INSTRUCTIONS FOR THE TASK: Go through the listing that follows and write it out exactly. Drop the pictures.

INFORMATION PROVIDED:
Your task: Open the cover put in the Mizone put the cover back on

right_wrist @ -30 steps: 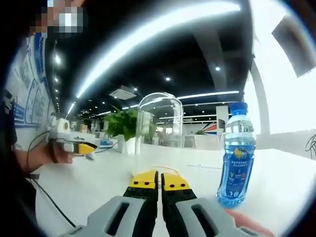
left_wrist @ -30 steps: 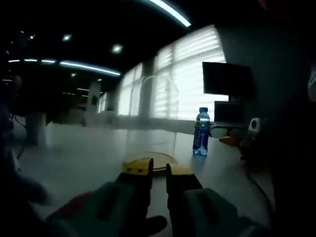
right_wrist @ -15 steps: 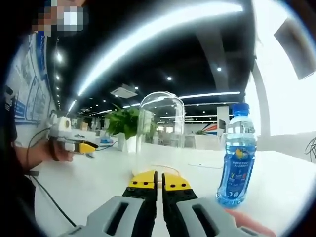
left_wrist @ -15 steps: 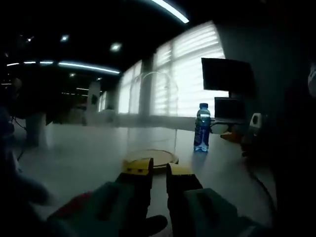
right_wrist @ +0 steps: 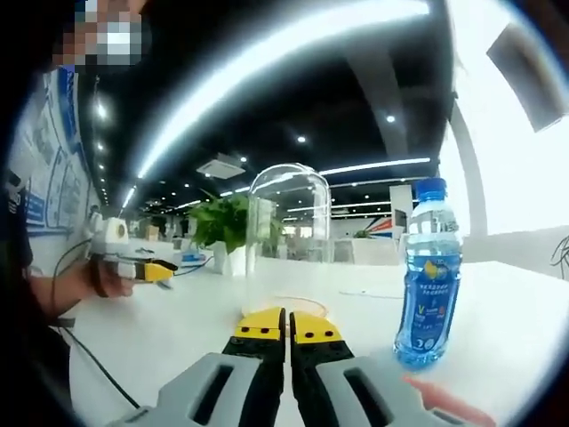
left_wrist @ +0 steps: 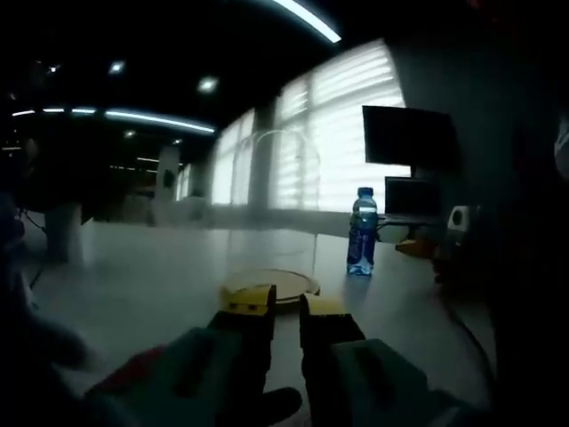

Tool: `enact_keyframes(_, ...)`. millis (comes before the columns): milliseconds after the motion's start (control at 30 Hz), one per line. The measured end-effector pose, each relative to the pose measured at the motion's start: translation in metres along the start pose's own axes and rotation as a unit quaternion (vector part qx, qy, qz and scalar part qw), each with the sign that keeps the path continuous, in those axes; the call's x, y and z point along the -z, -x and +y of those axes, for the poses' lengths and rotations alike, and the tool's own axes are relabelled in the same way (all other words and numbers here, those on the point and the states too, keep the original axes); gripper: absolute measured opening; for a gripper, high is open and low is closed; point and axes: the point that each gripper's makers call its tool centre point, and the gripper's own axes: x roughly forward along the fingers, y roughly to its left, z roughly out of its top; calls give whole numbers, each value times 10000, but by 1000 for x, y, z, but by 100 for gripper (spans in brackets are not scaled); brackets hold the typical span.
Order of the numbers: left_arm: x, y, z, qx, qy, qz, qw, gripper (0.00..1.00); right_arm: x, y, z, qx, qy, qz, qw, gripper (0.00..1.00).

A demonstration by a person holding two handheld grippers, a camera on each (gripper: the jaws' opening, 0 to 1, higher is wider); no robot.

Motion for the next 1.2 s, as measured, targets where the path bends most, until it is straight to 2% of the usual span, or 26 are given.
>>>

EXPECTED OUTPUT:
Your task: Open the cover put in the Mizone put the cover back on

right_wrist @ -30 steps: 
left_wrist @ -30 steps: 
right_wrist @ -15 steps: 
left_wrist @ -15 steps: 
right_wrist @ +0 steps: 
left_wrist @ +0 steps: 

Tool: `enact_keyframes(_, ...)`. millis (comes before the columns): milliseconds after the motion's start (control at 30 Hz), one per line. The measured end-effector pose, each relative to the pose measured at the motion's start: translation in metres along the start pose's own axes and rotation as a unit quaternion (vector part qx, qy, qz and scalar part qw), each with the sign that keeps the path continuous, in those axes; the call's x, y and z point along the -z, -x and +y of those axes, for the poses' lengths and rotations alike, and the tool's own axes are relabelled in the same way (all other words and numbers here, those on the point and the states too, keep the original axes); gripper: absolute measured opening; for a gripper, high is open and low is closed; point and axes: the point that each gripper's makers call its tool centre point, and the gripper's own axes: x roughly forward along the fingers, y roughly to its left, z roughly out of its top; calls give whole numbers, each value times 10000, but by 1000 for x, y, z, but by 100 for gripper (spans in brackets are not scaled); brackets hold the typical span.
Order of the numbers: left_arm: x, y, z, qx, qy, qz, qw, gripper (0.00..1.00); right_arm: x, y, z, qx, qy, qz, qw, gripper (0.00..1.00).

A demonstration by a person holding two handheld grippers, a camera on each (gripper: the jaws' opening, 0 to 1, higher is wider); no robot.

Motion for the next 1.2 s, as measured, targets where the path bends most, until it is straight to 2% of the usual span, or 26 are given.
>>>

The answer given above is complete as it stands.